But one time when living alone is decidedly not ideal is when you are sick.
I don't get knocked down by illness very often. (And, if we're completely honest, I can be a bit smug about that fact. I know, I know...) But when I do get sick, I'm like a man. I'm convinced my flus are at least ten times worse than everyone elses. Right? They have to be. Because as I'm laying on the couch surrounded by tissues and Vicks vapour-rub, I think it can't be that anyone else has ever felt quite this bad. (Did I also mention I'm a Grade A wimp?)

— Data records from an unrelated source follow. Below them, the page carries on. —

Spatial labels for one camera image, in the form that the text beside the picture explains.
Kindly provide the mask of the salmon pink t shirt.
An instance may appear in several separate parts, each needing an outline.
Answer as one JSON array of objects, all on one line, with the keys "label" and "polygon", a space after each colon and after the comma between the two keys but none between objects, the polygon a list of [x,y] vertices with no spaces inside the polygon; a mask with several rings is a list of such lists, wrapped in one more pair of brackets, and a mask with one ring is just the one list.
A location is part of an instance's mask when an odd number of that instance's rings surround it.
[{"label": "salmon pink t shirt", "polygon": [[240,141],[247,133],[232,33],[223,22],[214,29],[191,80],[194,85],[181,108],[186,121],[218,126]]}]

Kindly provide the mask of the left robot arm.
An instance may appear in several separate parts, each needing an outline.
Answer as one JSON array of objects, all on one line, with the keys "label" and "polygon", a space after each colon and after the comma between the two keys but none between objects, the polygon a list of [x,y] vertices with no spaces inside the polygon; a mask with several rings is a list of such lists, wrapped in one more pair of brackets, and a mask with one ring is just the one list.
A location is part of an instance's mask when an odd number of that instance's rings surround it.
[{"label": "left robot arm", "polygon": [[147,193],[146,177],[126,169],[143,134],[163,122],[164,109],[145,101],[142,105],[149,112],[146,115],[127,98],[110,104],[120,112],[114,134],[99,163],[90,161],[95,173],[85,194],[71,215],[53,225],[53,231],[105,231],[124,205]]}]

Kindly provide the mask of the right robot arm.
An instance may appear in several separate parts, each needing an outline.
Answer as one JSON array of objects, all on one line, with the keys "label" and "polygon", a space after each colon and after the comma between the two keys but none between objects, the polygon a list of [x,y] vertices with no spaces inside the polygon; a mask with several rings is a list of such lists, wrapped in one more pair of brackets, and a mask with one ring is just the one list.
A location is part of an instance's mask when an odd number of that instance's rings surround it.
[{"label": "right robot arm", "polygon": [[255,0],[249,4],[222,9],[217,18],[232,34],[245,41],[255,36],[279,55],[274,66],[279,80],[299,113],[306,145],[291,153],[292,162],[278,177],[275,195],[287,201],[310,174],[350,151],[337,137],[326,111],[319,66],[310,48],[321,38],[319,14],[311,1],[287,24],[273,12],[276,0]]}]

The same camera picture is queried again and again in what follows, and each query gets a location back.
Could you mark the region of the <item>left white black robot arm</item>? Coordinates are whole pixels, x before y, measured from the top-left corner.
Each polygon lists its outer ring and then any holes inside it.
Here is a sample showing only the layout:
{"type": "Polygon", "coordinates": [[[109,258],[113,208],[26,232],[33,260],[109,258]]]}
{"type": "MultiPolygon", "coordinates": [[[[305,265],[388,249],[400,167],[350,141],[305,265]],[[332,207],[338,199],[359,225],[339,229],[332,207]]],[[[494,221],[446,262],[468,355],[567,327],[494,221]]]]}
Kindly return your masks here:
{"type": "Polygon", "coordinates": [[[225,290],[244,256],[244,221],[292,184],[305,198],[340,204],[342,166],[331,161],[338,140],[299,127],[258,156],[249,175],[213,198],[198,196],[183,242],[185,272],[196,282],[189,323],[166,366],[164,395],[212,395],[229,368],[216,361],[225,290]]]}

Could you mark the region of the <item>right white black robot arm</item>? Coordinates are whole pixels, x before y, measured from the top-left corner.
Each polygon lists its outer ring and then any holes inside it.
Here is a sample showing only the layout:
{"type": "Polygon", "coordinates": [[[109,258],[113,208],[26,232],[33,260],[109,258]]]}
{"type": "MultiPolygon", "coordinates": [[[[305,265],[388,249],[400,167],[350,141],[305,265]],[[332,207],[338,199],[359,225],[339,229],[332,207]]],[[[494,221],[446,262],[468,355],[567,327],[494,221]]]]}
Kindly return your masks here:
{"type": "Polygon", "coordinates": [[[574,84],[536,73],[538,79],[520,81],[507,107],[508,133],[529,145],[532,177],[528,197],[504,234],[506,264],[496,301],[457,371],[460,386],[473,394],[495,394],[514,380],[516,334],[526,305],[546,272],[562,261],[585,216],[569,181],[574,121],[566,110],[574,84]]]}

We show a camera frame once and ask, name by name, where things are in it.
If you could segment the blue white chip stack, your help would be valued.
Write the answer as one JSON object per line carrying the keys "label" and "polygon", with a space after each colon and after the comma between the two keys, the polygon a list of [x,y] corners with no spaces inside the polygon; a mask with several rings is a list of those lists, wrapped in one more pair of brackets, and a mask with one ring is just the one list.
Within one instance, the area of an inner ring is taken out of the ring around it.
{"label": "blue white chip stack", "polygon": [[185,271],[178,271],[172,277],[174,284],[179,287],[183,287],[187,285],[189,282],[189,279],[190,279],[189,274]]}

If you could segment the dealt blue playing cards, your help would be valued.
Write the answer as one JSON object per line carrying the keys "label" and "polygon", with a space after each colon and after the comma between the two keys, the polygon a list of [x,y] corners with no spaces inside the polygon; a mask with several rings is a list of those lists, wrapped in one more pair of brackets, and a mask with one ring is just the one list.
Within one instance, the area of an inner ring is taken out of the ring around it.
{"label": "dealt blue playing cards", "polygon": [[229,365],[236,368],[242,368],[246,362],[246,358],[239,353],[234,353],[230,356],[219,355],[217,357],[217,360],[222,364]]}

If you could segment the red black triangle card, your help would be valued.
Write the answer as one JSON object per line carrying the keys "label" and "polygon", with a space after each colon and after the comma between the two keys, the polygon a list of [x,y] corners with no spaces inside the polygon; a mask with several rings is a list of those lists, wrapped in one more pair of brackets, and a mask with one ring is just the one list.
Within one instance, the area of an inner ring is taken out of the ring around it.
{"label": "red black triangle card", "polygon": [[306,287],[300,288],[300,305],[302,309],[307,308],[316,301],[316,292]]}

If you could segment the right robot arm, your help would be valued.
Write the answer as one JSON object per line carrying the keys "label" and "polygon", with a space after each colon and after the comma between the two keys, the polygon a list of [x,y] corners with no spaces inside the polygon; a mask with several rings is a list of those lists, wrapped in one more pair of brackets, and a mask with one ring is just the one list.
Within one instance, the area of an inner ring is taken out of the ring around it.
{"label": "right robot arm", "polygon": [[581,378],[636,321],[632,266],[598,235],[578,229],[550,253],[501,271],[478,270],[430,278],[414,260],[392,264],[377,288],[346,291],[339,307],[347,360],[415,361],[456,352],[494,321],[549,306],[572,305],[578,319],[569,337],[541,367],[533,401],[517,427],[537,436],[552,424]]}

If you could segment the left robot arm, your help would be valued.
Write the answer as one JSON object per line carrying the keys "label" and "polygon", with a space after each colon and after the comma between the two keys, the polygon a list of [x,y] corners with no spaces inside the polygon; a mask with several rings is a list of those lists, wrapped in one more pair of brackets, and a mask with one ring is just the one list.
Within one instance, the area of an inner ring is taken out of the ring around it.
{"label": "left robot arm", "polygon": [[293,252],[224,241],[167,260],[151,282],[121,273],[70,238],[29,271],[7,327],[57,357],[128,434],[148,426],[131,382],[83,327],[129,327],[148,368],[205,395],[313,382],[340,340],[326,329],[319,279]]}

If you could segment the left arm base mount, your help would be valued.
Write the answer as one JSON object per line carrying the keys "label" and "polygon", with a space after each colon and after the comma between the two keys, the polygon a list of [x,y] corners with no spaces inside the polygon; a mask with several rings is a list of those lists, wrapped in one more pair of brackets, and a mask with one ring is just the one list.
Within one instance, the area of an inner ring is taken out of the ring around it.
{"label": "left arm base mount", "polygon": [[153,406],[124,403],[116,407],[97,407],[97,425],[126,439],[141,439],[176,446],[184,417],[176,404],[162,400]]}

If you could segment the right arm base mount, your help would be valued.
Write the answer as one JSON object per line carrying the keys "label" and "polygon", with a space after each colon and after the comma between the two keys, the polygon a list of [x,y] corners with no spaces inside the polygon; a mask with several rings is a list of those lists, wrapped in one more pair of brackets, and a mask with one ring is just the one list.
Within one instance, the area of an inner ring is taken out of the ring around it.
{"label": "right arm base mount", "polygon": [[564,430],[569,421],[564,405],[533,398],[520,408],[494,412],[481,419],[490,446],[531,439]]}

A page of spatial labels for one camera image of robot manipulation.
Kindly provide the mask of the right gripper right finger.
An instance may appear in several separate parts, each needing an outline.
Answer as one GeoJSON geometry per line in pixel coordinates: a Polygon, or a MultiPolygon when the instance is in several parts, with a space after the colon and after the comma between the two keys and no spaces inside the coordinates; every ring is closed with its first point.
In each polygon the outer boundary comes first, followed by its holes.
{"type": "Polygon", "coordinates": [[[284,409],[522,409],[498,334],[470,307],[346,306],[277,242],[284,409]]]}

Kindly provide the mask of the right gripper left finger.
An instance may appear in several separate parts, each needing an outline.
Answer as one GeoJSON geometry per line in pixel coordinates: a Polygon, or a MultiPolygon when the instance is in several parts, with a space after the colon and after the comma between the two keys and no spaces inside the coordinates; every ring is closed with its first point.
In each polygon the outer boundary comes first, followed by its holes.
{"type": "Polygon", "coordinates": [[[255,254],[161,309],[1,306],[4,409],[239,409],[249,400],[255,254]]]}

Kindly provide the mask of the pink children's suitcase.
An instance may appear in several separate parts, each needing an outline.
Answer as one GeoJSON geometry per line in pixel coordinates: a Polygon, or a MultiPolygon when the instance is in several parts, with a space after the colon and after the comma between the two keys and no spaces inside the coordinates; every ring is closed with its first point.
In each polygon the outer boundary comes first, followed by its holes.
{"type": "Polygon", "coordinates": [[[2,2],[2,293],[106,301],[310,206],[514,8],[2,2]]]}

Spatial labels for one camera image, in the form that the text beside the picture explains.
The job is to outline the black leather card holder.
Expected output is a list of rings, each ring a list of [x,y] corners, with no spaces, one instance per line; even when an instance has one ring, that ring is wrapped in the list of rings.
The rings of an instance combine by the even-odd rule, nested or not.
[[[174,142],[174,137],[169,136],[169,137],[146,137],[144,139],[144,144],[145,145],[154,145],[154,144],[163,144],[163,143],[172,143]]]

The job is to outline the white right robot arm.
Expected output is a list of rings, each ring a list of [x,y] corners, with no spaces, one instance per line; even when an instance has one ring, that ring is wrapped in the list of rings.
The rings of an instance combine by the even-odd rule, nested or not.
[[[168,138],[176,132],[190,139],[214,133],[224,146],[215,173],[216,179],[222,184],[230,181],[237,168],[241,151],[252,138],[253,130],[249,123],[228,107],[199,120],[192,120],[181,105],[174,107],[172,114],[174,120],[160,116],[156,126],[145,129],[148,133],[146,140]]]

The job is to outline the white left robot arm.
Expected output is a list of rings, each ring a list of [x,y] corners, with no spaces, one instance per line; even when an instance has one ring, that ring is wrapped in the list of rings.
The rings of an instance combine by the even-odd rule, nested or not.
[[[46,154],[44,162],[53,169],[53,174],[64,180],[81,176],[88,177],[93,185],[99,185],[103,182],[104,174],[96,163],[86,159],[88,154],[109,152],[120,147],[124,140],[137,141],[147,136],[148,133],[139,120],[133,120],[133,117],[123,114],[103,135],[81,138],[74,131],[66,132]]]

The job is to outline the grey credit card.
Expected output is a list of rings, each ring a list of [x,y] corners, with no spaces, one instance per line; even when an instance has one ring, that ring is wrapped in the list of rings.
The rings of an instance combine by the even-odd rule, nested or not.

And so it goes that I end up putting my my sore throat and achy head into Google until I find some potentially deadly illness that begins with a few innocent, flu-like symptoms. I blame the fact that when you live alone, there is no-one to step in and tell you that you're talking nonsense. No-one to go to the chemist. Or make chicken soup. Or put clean sheets on the bed. Or, you know, just generally keep an eye open overnight to check that I'm still breathing.
I'm sure once I'm fighting fit again, I'll go right back to being quietly chuffed that I can get up and do laundry at 6am on a Saturday without anyone batting an eyelid – but right now, I wouldn't mind another person. Just to put their hand on my forehead and check for a temperature. And maybe tell me they're pretty sure it's not Ebola.